▸ Problem to work on:
Take from the listing each line that has the string "single".

▸ Excerpted records:
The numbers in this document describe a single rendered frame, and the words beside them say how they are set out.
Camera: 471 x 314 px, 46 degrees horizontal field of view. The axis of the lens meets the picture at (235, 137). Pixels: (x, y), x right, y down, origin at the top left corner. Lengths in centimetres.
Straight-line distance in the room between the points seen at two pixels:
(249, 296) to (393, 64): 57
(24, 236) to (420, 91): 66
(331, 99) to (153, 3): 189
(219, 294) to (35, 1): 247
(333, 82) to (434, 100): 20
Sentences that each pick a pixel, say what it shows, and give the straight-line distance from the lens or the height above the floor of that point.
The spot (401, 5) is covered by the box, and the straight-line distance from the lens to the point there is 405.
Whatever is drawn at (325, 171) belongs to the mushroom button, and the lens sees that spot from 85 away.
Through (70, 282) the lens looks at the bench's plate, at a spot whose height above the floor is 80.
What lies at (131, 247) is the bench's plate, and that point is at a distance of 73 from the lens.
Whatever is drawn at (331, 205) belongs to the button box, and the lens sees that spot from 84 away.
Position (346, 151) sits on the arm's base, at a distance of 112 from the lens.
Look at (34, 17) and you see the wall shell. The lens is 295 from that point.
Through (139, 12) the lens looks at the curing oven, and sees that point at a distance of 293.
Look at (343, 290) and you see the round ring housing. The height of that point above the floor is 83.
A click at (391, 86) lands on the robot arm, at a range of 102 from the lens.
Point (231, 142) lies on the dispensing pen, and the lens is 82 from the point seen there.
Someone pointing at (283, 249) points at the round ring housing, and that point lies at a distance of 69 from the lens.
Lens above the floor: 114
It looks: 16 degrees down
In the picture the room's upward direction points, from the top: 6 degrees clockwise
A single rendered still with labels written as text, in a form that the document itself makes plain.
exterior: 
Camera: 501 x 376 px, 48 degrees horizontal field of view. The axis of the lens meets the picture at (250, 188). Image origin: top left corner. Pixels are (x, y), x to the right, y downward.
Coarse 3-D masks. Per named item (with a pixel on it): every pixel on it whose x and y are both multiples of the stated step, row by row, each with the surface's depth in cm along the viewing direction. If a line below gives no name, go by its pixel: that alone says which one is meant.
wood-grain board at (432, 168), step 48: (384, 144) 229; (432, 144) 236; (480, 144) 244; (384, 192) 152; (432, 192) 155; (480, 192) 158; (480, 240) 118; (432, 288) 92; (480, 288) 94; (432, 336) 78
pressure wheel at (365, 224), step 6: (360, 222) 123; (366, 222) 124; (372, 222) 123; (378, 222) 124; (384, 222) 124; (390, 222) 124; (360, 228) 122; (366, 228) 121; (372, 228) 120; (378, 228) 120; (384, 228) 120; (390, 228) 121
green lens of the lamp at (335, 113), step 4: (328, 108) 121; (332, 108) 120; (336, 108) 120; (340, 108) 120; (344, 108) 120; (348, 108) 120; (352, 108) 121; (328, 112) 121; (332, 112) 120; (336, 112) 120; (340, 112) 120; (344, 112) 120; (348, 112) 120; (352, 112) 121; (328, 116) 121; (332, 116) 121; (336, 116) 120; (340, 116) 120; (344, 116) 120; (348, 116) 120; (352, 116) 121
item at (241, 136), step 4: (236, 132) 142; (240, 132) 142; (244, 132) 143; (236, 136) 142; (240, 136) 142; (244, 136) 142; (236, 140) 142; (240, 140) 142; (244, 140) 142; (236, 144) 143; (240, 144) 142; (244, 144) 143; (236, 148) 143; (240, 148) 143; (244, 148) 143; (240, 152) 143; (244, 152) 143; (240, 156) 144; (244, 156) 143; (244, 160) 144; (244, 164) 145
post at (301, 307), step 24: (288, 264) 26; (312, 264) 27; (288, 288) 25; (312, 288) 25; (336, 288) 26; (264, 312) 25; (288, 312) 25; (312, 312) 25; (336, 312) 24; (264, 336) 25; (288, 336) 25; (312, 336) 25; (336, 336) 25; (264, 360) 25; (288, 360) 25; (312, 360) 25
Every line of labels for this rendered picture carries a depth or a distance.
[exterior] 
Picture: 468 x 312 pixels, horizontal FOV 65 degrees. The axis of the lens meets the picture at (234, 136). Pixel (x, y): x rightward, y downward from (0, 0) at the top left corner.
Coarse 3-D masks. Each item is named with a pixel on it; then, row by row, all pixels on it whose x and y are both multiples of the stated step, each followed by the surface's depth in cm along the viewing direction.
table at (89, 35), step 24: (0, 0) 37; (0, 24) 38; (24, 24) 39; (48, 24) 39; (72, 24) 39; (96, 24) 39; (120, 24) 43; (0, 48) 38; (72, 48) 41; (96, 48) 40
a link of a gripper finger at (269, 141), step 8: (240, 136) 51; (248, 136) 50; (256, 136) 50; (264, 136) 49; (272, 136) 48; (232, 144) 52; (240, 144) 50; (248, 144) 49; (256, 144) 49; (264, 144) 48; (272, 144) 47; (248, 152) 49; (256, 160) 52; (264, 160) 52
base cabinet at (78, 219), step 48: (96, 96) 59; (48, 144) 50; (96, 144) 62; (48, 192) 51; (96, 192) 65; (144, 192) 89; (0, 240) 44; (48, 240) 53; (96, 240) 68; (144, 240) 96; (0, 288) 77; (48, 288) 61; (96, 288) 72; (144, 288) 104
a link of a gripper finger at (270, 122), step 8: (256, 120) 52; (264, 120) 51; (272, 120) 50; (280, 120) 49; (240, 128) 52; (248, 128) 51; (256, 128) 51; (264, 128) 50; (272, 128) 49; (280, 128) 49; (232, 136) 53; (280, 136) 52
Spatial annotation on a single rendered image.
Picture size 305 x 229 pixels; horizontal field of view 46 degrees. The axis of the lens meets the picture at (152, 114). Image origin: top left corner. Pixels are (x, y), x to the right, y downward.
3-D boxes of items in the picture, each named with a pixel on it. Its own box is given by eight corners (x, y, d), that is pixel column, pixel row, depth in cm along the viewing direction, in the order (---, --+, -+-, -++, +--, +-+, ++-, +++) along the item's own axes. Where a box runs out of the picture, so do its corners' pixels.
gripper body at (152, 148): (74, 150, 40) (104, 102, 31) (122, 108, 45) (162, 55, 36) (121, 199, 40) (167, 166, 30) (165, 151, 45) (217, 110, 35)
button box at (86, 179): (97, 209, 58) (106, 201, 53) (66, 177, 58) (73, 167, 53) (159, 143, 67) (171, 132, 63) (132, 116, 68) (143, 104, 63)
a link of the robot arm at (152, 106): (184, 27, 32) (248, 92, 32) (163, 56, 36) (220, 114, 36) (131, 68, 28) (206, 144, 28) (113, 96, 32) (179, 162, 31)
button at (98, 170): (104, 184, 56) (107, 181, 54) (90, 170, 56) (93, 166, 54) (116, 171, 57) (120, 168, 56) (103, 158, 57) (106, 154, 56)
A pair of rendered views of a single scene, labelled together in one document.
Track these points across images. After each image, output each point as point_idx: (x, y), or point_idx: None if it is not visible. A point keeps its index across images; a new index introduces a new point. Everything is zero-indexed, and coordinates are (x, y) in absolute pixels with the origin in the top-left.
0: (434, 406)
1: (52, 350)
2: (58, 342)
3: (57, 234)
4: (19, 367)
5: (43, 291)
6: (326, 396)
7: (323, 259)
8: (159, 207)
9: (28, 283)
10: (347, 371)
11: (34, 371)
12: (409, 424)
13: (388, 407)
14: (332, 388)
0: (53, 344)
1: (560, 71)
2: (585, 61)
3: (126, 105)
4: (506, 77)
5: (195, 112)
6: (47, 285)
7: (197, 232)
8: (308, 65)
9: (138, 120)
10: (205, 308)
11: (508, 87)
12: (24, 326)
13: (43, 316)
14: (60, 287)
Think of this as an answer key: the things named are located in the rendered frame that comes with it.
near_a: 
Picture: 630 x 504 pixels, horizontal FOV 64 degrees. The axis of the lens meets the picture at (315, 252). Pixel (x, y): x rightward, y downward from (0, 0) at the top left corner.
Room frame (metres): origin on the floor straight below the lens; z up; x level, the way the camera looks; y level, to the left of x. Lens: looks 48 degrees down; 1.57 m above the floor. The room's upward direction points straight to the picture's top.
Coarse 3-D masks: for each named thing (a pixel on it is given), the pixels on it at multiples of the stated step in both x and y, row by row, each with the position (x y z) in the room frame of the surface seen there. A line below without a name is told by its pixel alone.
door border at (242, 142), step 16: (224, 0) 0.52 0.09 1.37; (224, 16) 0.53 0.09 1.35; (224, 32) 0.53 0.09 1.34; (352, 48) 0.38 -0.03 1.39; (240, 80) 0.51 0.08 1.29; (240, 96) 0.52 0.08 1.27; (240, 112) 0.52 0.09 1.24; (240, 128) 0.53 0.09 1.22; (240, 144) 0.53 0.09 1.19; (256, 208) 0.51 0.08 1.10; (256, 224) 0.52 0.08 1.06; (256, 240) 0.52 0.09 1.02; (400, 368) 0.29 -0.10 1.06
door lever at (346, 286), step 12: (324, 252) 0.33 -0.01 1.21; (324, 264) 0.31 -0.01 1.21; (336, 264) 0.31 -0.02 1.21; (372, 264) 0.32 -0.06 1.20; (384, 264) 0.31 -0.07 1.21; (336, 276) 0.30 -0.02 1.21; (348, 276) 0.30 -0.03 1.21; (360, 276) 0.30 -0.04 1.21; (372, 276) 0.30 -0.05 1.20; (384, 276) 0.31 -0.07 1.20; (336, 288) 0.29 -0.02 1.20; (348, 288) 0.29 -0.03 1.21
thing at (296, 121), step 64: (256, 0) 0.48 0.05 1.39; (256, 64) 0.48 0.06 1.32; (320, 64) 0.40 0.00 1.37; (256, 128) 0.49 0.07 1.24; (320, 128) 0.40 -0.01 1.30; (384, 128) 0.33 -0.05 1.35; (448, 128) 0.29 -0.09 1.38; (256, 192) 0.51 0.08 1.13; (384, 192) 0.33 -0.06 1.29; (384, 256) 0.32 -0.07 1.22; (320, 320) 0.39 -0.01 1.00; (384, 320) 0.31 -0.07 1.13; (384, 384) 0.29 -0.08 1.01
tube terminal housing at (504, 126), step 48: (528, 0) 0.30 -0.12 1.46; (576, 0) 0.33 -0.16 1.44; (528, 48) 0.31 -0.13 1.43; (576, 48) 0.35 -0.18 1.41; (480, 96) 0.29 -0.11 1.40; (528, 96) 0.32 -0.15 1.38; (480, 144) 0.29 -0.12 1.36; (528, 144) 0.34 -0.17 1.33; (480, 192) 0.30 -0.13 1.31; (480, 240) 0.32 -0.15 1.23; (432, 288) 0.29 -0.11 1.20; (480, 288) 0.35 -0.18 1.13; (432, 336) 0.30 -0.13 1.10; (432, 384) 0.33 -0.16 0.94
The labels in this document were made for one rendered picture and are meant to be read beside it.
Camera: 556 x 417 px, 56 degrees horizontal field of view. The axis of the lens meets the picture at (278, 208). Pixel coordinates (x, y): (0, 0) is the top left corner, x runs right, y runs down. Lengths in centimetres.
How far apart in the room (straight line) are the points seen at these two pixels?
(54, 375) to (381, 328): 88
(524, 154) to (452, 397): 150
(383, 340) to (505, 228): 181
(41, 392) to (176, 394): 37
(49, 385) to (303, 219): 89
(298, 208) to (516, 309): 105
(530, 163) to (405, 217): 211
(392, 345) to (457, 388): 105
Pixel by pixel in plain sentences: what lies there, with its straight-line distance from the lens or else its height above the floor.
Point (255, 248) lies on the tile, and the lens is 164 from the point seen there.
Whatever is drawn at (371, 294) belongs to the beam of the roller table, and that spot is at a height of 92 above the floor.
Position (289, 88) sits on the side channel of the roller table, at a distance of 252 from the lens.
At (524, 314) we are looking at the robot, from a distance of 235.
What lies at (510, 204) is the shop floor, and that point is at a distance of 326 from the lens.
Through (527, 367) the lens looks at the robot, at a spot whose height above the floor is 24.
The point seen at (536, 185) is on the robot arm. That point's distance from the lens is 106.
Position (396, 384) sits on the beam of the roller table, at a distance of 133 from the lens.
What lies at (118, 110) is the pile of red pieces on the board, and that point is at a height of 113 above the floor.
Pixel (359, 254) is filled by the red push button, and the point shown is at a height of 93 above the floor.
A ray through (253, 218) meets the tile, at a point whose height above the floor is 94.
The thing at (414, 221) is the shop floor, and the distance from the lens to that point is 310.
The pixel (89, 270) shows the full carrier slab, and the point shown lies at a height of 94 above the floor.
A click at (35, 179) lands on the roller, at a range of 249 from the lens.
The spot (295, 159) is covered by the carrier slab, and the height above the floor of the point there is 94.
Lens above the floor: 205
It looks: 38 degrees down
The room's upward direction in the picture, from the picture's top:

▸ Result for this task:
The numbers in this document describe a single rendered frame, and the words beside them say how they are set out.
A single rendered still with labels written as text, in a form that the document itself makes plain.
Spatial annotation on a single rendered image.
A pair of rendered views of a single scene, labelled together in one document.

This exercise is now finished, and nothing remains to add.